Collisions are a known issue with any of the hash based directories. […] The impact of the DOS is that a malicious user is able to prevent the creation of specific file names. For this to impact other users on the system, it must be done in directories where both the malicious user and the victim user have permission to create files. The obvious example is /tmp, but there are other cases that may be more site-specific. Group writable directories have other security issues, and so we picked the hash knowing this kind of DOS was possible. It is good practice to avoid the shared directories completely if you’re worried about users doing these kinds of attacks.

  • A bit annoyed by this answer, I tried harder and found the following: I have created several files with random names in a directory (around 500). The time required to remove them is negligible. Then, I have created the same number of files, but giving them only 55 different crc32c values. The time required to remove them is so large that I was not able to figure it out and killed the process after 220 minutes (!). The python script I used is the following, and borrows some code from StalkR:

    More exactly, I mounted a 1GB btrfs file system on a loopback device:

    In the exploit script, just put the variable  hack = False  to generate random empty filenames or  hack = True  to generate colliding filenames and hence trigger the phenomenon. Here is a screenshot of what I obtained:

Given the result, it looks like that playing with collisions is much more likely to trigger an infinite loop than just a complexity increase; at least, the btrfs code surely does not expect to handle many collisions.

Essentially, to thwart both attacks, I would recommend to use a modern lightweight hash algorithm, such as SipHash, instead of CRC32C. Another alternative is to avoid using data structures that have a high worst-case complexity, like hash tables, for storing data that can potentially be manipulated by malicious users. Sacrificing a bit of average-case performance, data structures like red-black trees have a guaranteed search time in O(\log(n)) (I learned this while reading the source code of nginx).

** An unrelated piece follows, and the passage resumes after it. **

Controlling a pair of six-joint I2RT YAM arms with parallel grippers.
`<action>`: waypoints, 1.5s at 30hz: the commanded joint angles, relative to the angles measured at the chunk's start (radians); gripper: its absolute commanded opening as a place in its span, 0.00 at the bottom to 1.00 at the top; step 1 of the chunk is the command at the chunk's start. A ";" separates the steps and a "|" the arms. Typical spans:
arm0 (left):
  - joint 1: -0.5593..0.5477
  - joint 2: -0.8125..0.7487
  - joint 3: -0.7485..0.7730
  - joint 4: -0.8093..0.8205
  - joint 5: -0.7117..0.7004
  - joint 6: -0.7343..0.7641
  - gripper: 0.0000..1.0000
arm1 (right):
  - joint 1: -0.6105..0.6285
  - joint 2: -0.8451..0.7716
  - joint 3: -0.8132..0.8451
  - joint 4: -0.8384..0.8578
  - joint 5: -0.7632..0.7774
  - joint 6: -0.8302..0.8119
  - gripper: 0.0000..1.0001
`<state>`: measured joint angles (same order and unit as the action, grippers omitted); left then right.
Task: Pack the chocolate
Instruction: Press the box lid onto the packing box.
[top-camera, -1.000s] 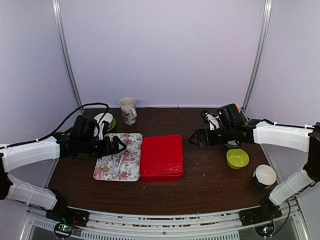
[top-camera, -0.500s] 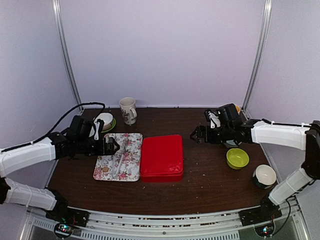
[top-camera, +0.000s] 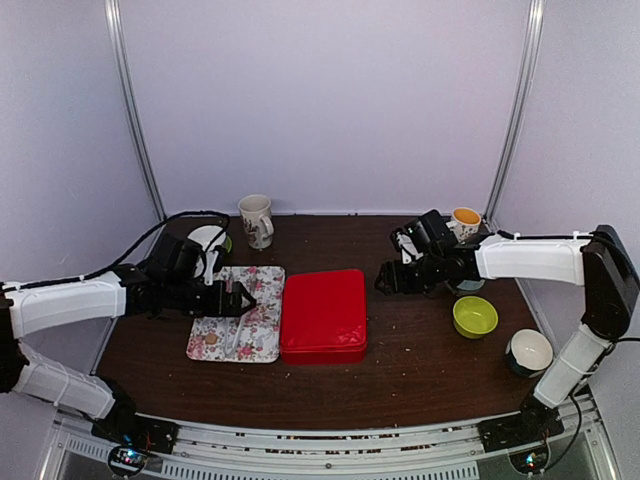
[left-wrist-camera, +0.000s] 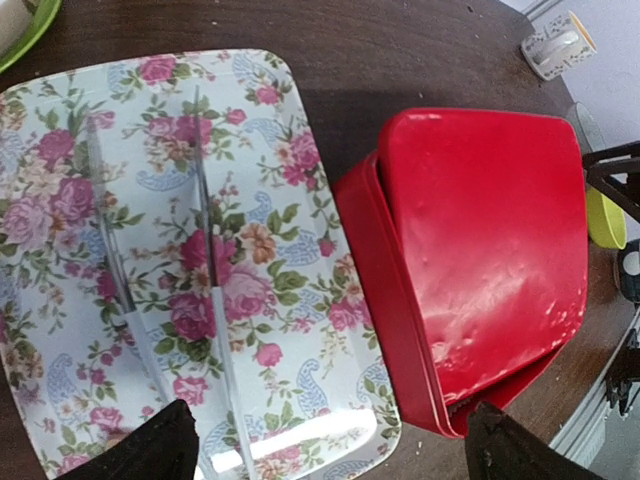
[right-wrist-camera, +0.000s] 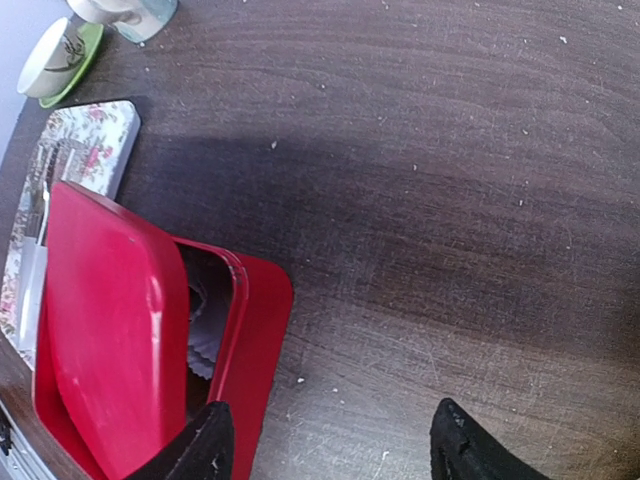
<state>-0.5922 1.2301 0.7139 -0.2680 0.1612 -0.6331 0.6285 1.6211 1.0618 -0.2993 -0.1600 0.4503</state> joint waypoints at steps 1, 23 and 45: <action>-0.029 0.060 0.038 0.110 0.069 0.007 0.96 | 0.020 0.043 0.049 -0.042 0.077 -0.024 0.65; -0.047 0.186 0.094 0.209 0.118 -0.031 0.93 | 0.065 -0.043 0.032 -0.034 0.152 -0.128 0.46; -0.057 0.225 0.117 0.232 0.134 -0.049 0.93 | -0.031 -0.014 -0.063 0.349 -0.399 0.016 0.68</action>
<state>-0.6430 1.4368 0.7990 -0.0937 0.2760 -0.6720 0.6044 1.5627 0.9958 -0.0166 -0.4816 0.4358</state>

For the record, this vulnerability has been announced to the btrfs maintainer Chris Mason on November 14th, 2012, who acknowledged the bug, but then did not answer any of my e-mails. and mentioned that

 My plan is to get this fixed for the 3.8 merge window. We’re juggling a lot of patches right now but I expect to fix things then.

[UPDATE OF 17/12/2012] As several readers of this post have noticed, and I would like to warmly thank them for their feedback, the second attack does NOT generate an infinite loop within the btrfs code, but merely within the bash expansion code which is responsible to expand the command line rm *. This can be seen in the above screenshot, as the CPU is burnt in userland, and not in the kernel. Hence, what I thought to be a complexity attack against the btrfs file system is actually a (less glamorous) complexity attack against bash.

This said, after having communicated this unfortunate glitch to the btrfs maintainer Chris Mason, he kindly answered me the following:

You’ve found a real problem in btrfs though. Changes since I tested the crc overflow handling have made us not deal with our EOVERFLOW error handling completely right, and there are cases where we force the FS readonly when we shouldn’t. So this is a valid bug, I’m just waiting on some review of my fix, which will get backported to a number of kernels.

To summarize, the message I wanted to pass through this post remains still valid: if one uses a weak hash function, like it is the case in the btrfs file system, one should assume that malicious users can generate zillions of collisions, and one should write accordingly robust code able to handle those collisions in an efficient way.

Another possibility consists in using a lightweight cryptographic hash function that translates the search for multi-collision in a hard task. The security/performance tradeoff to find here is definitely a delicate and hard decision to take.

Finally, the first described attack, i.e., make impossible the creation of a given file within a shared directory, keeps still valid.